Correct answer will be upvoted else downvoted. Computer science.

 

 You don't care to alter your bearing excessively, so you will make close to n−1 heading changes. 

 

Thus, your way will be a polygonal chain from (0,0) to (n,n), comprising of all things considered n line portions where each section has positive integer length and vertical and level fragments substitute. 

 

Not all ways are equivalent.

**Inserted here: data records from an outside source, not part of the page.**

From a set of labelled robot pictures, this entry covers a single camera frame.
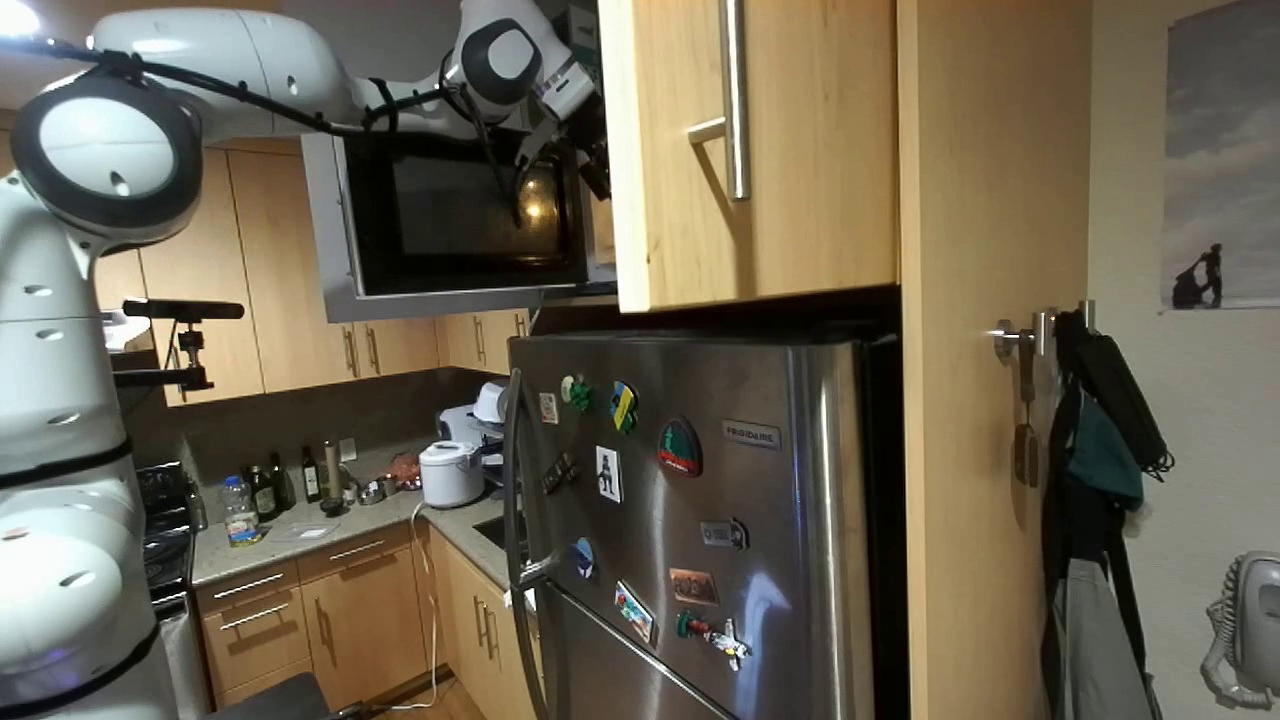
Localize grey wall picture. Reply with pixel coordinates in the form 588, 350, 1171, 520
1162, 0, 1280, 317

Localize grey hanging garment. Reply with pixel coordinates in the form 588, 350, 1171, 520
1053, 556, 1162, 720

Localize metal cabinet door handle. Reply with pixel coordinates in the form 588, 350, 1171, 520
684, 0, 754, 208

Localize green white box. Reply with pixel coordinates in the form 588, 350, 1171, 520
574, 5, 607, 83

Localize wooden upper kitchen cabinets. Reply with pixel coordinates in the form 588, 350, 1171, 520
92, 135, 537, 411

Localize yellow blue magnet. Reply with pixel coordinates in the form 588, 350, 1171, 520
607, 380, 645, 436

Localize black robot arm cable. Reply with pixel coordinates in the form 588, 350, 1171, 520
0, 32, 537, 231

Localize dark glass bottle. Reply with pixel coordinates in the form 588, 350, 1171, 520
264, 448, 302, 512
250, 458, 280, 522

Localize photo magnet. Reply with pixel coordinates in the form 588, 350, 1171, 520
613, 579, 661, 652

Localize wooden lower kitchen cabinets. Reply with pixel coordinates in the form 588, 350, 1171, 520
191, 520, 537, 720

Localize black stove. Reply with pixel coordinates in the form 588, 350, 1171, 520
135, 455, 203, 599

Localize wooden kitchen cabinets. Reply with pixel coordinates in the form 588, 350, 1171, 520
191, 520, 537, 720
92, 135, 537, 411

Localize stainless steel fridge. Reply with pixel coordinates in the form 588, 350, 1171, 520
496, 327, 911, 720

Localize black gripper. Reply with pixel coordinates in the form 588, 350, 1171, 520
537, 112, 615, 204

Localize dark small magnet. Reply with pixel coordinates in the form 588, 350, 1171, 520
539, 452, 583, 498

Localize red orange magnet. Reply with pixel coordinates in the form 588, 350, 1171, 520
665, 564, 719, 609

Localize black hanging jacket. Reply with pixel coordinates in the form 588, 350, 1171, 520
1037, 303, 1182, 720

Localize white kettle on counter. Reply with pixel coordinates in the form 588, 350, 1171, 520
417, 436, 493, 512

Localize white card magnet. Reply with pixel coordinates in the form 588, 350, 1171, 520
593, 439, 628, 507

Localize wooden cabinet door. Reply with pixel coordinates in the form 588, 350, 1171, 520
596, 0, 901, 317

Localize black microwave oven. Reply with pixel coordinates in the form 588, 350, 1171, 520
295, 125, 625, 327

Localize black camera on stand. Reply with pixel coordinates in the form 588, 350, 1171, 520
116, 297, 250, 400

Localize red green triangle magnet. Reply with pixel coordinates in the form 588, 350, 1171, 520
654, 416, 707, 481

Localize clear bottle blue label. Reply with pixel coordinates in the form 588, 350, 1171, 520
216, 473, 264, 546

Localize tall grey bottle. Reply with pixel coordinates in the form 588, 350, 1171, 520
317, 436, 349, 520

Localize teal hanging garment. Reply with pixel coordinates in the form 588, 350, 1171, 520
1064, 391, 1149, 512

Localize white wall phone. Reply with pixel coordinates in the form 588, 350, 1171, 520
1197, 546, 1280, 712

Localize green round magnet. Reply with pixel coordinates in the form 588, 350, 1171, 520
555, 372, 601, 416

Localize white figure magnet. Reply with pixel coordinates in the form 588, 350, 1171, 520
711, 615, 755, 677

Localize white kitchen appliance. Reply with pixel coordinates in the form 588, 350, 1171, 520
431, 380, 513, 463

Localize dark oblong magnet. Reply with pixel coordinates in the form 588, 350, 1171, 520
695, 514, 754, 553

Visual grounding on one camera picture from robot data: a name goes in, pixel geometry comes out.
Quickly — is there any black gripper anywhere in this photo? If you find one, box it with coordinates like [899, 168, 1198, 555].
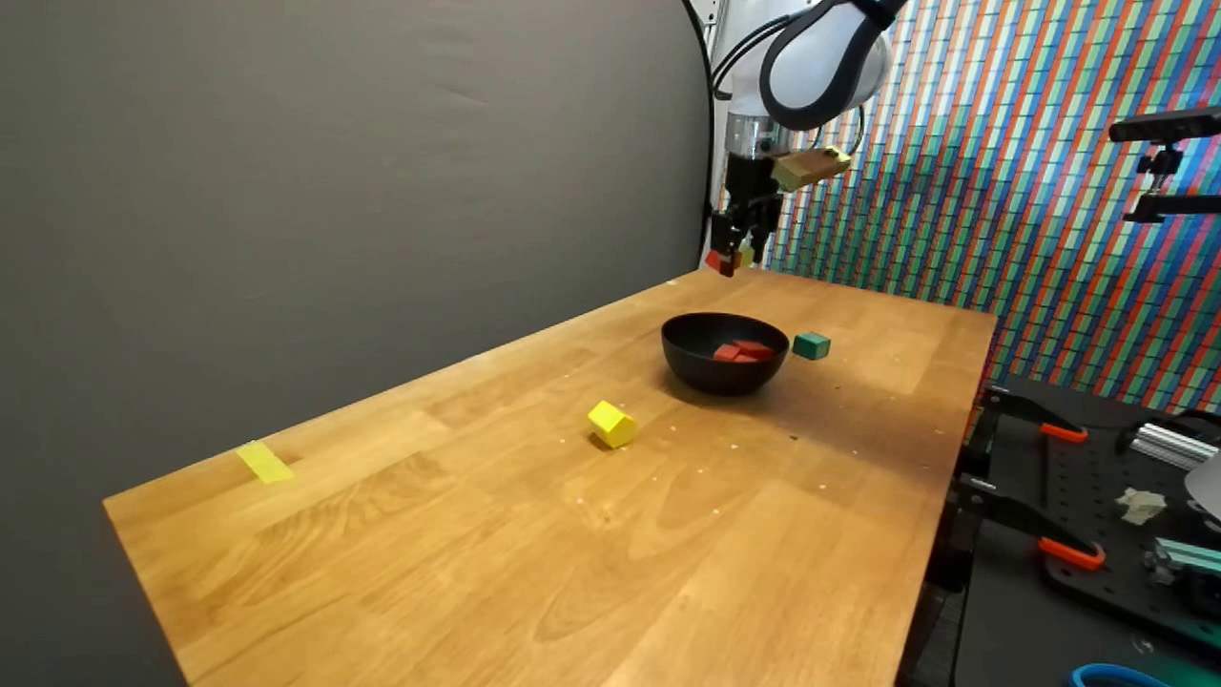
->
[705, 151, 782, 276]

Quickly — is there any yellow wooden block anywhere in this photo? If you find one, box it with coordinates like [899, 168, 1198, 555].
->
[585, 397, 644, 454]

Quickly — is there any black bowl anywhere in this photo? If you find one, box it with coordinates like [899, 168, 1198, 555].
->
[658, 310, 793, 397]

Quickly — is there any multicolour patterned panel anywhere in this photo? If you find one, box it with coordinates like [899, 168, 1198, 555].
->
[702, 0, 1221, 417]

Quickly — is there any grey fabric backdrop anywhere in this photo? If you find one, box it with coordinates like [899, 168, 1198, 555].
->
[0, 0, 716, 687]

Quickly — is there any black perforated board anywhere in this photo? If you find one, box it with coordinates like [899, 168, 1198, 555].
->
[978, 379, 1221, 661]

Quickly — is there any black horizontal rod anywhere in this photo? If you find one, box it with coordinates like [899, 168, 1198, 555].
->
[1108, 108, 1221, 144]

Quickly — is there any small pale plastic part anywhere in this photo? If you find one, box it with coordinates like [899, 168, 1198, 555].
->
[1116, 486, 1172, 529]

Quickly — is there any yellow tape strip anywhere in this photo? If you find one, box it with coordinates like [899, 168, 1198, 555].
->
[232, 439, 297, 487]

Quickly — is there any pale round plate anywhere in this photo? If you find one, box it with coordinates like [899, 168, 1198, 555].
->
[1178, 454, 1221, 528]

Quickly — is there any teal metal bar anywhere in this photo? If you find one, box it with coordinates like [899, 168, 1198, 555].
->
[1144, 529, 1221, 593]

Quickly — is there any tan wrist camera bar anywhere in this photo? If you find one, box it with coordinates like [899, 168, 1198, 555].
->
[766, 140, 859, 196]

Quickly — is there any black clamp orange handle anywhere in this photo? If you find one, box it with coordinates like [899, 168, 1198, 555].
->
[978, 380, 1095, 449]
[952, 468, 1111, 581]

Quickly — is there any silver metal bracket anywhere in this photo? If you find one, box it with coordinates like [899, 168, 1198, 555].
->
[1127, 420, 1221, 472]

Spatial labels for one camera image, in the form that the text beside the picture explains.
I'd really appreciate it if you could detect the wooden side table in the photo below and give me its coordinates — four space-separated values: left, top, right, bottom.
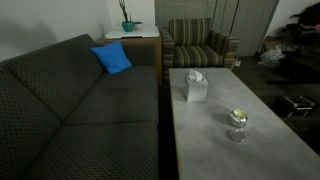
103 35 163 88

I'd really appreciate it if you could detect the teal pot with plant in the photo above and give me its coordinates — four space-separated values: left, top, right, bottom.
118 0 135 33

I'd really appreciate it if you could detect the blue pillow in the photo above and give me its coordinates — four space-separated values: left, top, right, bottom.
90 40 133 75

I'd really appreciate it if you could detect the grey tissue box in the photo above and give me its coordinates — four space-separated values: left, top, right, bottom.
184 69 209 103

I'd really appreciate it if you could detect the striped armchair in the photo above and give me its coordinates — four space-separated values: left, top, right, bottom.
159 17 240 88

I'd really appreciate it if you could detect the white plastic bag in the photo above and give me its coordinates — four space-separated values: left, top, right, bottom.
258 45 286 70

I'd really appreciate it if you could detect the clear glass bowl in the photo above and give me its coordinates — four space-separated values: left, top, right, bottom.
228 128 247 144

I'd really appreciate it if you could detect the silver jar bottle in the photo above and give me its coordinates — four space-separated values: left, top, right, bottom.
228 108 249 129

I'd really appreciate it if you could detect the brown cardboard box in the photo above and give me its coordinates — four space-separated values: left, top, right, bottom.
263 35 284 54

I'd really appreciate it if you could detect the dark grey patterned sofa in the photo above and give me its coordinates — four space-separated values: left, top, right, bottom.
0 33 160 180

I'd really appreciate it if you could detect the white tray board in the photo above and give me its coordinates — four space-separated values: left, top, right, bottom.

You have n integers c1,c2,… ,cn where ci is the expense of the I-th section. 

 

Utilizing these costs we can characterize the expense of the way as the amount of lengths of the portions of this way duplicated by their expense, I. e. on the off chance that the way comprises of k sections (k≤n), the expense of the way is equivalent to ∑i=1kci⋅lengthi (fragments are numbered from 1 to k in the request they are in the way). 

 

Find the way of the base expense and print its expense. 

 

Input 

 

The principal line contains the single integer t (1≤t≤1000) — the number of experiments. 

 

The principal line of each experiment contains the single integer n (2≤n≤105). 

 

The second line of each experiment contains n integers c1,c2,… ,cn (1≤ci≤109) — the expenses of each portion. 

 

It's dependable that the absolute amount of n doesn't surpass 105. 

 

Output 

 

For each experiment, print the base conceivable expense of the way from (0,0) to (n,n) comprising of all things considered n substituting sections.